Your task:
Lines to restate from the data below: from the one containing "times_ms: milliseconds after" to the one containing "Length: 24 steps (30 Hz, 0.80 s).", both included. Give them again exactly, and only them.

START Material for this exercise

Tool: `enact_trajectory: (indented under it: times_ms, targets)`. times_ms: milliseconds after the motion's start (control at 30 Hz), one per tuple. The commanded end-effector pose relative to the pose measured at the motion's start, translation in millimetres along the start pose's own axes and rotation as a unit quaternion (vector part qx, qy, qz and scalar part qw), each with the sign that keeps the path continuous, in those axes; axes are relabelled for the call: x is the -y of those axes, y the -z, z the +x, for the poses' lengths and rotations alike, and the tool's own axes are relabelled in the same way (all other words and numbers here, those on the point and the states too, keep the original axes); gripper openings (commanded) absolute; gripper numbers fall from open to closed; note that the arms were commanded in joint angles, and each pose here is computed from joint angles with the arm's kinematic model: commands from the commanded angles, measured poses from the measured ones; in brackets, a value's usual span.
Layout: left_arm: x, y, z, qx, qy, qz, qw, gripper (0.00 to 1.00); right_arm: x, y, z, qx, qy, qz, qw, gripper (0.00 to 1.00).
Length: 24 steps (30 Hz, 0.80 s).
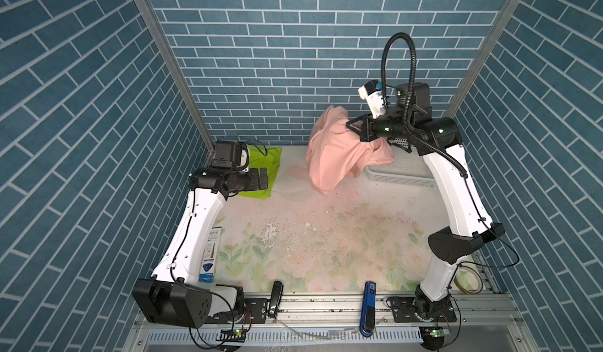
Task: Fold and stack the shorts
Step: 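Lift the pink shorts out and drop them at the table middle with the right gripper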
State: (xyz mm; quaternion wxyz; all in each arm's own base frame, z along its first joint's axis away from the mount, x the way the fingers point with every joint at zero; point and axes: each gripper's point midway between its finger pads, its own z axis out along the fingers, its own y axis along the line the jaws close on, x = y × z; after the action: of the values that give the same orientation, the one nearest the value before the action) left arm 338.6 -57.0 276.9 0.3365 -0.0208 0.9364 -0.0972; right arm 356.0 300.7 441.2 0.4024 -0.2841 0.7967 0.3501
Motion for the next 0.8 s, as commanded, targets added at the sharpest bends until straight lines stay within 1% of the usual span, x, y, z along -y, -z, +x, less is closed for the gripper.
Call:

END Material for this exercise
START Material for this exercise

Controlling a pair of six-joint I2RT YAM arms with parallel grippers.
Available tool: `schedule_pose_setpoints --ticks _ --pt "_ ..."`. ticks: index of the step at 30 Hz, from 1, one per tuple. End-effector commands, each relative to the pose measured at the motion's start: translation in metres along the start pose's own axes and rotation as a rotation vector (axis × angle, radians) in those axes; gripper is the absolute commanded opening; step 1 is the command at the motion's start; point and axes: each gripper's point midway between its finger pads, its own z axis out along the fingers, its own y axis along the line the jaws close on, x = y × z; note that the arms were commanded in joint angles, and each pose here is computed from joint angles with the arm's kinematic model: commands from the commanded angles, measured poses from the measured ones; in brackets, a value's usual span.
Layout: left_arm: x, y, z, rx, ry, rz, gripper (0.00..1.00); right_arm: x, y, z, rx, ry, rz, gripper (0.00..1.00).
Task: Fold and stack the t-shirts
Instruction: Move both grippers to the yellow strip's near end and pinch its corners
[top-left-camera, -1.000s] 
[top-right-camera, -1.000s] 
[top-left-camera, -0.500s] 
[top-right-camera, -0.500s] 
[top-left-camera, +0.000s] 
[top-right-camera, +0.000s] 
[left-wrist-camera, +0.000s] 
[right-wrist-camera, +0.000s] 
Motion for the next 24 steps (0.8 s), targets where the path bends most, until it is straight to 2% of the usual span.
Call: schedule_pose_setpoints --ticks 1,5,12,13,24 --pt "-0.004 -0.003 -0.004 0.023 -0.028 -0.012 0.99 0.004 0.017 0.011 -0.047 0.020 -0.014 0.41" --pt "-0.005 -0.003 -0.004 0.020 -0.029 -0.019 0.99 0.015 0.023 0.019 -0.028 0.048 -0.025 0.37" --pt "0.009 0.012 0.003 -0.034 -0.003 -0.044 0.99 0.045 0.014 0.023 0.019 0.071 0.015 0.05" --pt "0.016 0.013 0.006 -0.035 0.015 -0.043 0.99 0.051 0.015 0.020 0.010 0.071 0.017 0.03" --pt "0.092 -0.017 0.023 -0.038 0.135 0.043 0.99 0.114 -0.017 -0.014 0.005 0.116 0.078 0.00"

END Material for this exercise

Solution:
Tool: `enact_trajectory: (indented under it: times_ms, targets)`. times_ms: milliseconds after the motion's start (control at 30 Hz), one per tuple. The commanded end-effector pose relative to the pose measured at the motion's start, translation in millimetres along the start pose's own axes and rotation as a unit quaternion (vector part qx, qy, qz and scalar part qw), each with the sign that keeps the path continuous, in those axes; axes are relabelled for the call: x is the -y of those axes, y the -z, z the +x, for the poses' lengths and rotations alike, and the tool's own axes are relabelled in the same way (all other words and numbers here, those on the point and the states too, keep the original axes); gripper openings (commanded) absolute; gripper numbers fall from open to closed; note that the arms were commanded in joint angles, and each pose here is computed from joint angles with the arm's kinematic model: commands from the commanded angles, measured poses from the measured ones; in brackets, a value's usual span.
Layout: left_arm: x, y, z, qx, qy, qz, qw, gripper (0.00 to 1.00); right_arm: x, y, z, qx, qy, qz, qw, gripper (0.00 to 1.00).
Length: 24 steps (30 Hz, 0.80 s).

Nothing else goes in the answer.